Julia: There are challenges in this moment with regulations that tie credits, completion, graduation, and higher education entry to “seat time"—the amount of time a child is physically in class. Another challenge is requirements for certifications that teachers and other educators can’t complete, especially with residency requirements and realities of not being able to take exams. States need to quickly waive certification and testing requirements that impact hiring. The federal government has moved quickly on some important issues, including flexibility on school meal regulations, allowing schools and districts to distribute meals quickly. In addition, waiving regulations around testing and accountability and providing fast guidance on distance learning have been really helpful.

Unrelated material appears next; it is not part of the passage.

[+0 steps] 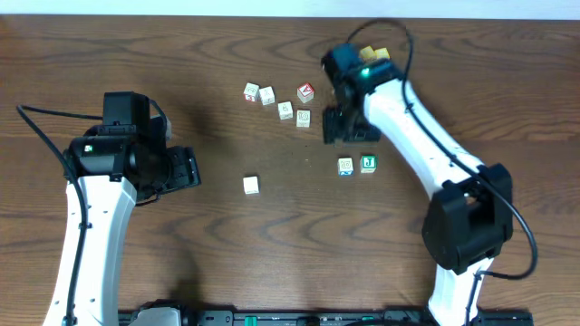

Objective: Lift 3 blocks

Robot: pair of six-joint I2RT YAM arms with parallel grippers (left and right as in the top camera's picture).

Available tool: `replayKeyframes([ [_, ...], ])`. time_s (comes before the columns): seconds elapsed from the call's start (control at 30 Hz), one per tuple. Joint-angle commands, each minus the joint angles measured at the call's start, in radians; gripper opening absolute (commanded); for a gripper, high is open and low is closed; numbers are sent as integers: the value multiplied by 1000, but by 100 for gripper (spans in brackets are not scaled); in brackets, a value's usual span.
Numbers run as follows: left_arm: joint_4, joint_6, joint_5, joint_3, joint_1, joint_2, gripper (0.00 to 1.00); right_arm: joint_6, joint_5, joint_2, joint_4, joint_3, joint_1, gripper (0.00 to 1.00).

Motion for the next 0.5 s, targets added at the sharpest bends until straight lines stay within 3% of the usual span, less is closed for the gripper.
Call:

Funding is going to be a challenge and will require maximum flexibility for states and districts so districts can carry over major unspent portions of their budget. From the federal side, getting support around stretching carryover deadlines will be important and helpful. From a state side, supporting districts to ensure that unspent funds—things like professional development, substitutes, transportation, etc., are flexible. There will be increased needs for students and major budget holes state by state that are going to have huge impacts on districts and their budgets, especially as we see more kids move into poverty status. Continued support and additional flexible funding to support students in the summer with remediation similar to Tennessee’s plan for a “summer surge” and a longer-term, multiyear academic effort will be critical.
Rick: What else should federal and state leaders be doing to help right now?
Julia: Getting the initial wave of stimulus funds to states and districts quickly is crucial. We urge governors to listen to their state and district education leaders. They are on the ground and have a true understanding of what their students, families, and schools need right now. Beyond that, I’d say having flexibly emergency resources—especially for connectivity and devices—is key. And clearly, the sooner aid from a larger relief bill reaches families, the better. Those funds will help prevent traumatic events like eviction—which can have a major impact on a child’s education.
Rick: OK, last question. How are your folks thinking about reopening schools downstream?
Julia: Our members are working hard to create learning opportunities in this new digital world and are thinking about how to approach academic and remediation policy and implementation at scale. This is going to require new policy solutions as well as the implementation of evidence-based practices around summer learning loss. The decision to reopen school facilities is a public-health decision that is out of our hands. And students have to continue learning in spite of the uncertainty of that decision. Rethinking time and school calendars is front and center for our members, and continuing to improve upon who is reached and how to best support their learning needs is a consistent theme. Ultimately, school systems will have to reinvent a lot of their practice this fall, not just due to the slide in learning but also the enormous range of experiences and readiness students will bring when they finally return to school. Leaders will have to grapple with what is ambitious versus feasible. For example, the idea of an individual learning plan for each student is not new—these are required already for students with special needs—but are something all educators will essentially need to do in order to assess where each student stands and to make learning fit his or her actual needs. Many students will be entering schools in the fall 5-6 months after they were last in buildings. Creating an individual learning plan with student specific learning goals, social and emotional supports, and coordination with providers is one way to support all students who are each re-entering with such an extreme spectrum of needs. Our website has a curated landing page where we continue to share the latest materials and plans from our members.
This interview has been edited and condensed for clarity.
The opinions expressed in Rick Hess Straight Up are strictly those of the author(s) and do not reflect the opinions or endorsement of Editorial Projects in Education, or any of its publications.